Write all of the entries out again exactly.

## DATA SHOWN

★ ★ ★

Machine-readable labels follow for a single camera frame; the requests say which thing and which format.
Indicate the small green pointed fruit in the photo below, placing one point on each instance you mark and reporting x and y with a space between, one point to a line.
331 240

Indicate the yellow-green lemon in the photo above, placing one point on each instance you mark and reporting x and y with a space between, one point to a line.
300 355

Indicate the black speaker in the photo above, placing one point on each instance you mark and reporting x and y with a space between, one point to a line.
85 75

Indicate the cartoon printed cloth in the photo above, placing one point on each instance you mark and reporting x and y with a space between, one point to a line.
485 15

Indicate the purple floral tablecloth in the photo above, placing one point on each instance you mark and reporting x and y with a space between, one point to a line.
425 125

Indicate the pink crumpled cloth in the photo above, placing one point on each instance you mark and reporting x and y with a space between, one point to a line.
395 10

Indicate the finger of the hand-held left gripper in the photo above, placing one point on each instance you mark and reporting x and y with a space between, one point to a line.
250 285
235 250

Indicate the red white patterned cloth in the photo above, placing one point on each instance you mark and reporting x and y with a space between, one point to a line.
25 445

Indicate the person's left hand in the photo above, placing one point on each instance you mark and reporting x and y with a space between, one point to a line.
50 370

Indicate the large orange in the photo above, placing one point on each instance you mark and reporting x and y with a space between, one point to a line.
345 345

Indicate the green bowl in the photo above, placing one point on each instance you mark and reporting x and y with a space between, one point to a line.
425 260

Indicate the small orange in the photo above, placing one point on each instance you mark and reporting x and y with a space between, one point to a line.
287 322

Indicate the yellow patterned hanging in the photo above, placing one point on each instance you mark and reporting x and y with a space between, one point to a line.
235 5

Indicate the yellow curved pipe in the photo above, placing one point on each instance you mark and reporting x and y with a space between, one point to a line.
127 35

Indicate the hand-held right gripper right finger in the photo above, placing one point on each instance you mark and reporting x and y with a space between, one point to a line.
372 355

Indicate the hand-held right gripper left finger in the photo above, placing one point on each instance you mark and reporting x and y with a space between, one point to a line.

★ ★ ★

## EXERCISE OUTPUT
Machine-readable labels follow for a single camera frame; the requests say which thing and which format.
Indicate the small green pointed fruit in the photo below, placing one point on each instance you mark and reporting x and y with a space between, one point to a line.
331 240

Indicate the yellow-green lemon in the photo above, placing one point on each instance you mark and reporting x and y with a space between, one point to a line.
300 355

Indicate the black speaker in the photo above, placing one point on each instance you mark and reporting x and y with a space between, one point to a line.
85 75

Indicate the cartoon printed cloth in the photo above, placing one point on each instance you mark and reporting x and y with a space between, one point to a line.
485 15

Indicate the purple floral tablecloth in the photo above, placing one point on each instance you mark and reporting x and y with a space between, one point to a line.
425 125

Indicate the pink crumpled cloth in the photo above, placing one point on each instance you mark and reporting x and y with a space between, one point to a line.
395 10

Indicate the finger of the hand-held left gripper in the photo above, placing one point on each instance you mark and reporting x and y with a space between, one point to a line.
250 285
235 250

Indicate the red white patterned cloth in the photo above, placing one point on each instance you mark and reporting x and y with a space between, one point to a line.
25 445

Indicate the person's left hand in the photo above, placing one point on each instance you mark and reporting x and y with a space between, one point to a line.
50 370

Indicate the large orange in the photo above, placing one point on each instance you mark and reporting x and y with a space between, one point to a line.
345 345

Indicate the green bowl in the photo above, placing one point on each instance you mark and reporting x and y with a space between, one point to a line.
425 260

Indicate the small orange in the photo above, placing one point on each instance you mark and reporting x and y with a space between, one point to a line.
287 322

Indicate the yellow patterned hanging in the photo above, placing one point on each instance you mark and reporting x and y with a space between, one point to a line.
235 5

Indicate the yellow curved pipe in the photo above, placing one point on each instance you mark and reporting x and y with a space between, one point to a line.
127 35

Indicate the hand-held right gripper right finger in the photo above, placing one point on each instance you mark and reporting x and y with a space between, one point to a line.
372 355

Indicate the hand-held right gripper left finger in the photo above, placing one point on each instance you mark and reporting x and y with a space between, one point to a line.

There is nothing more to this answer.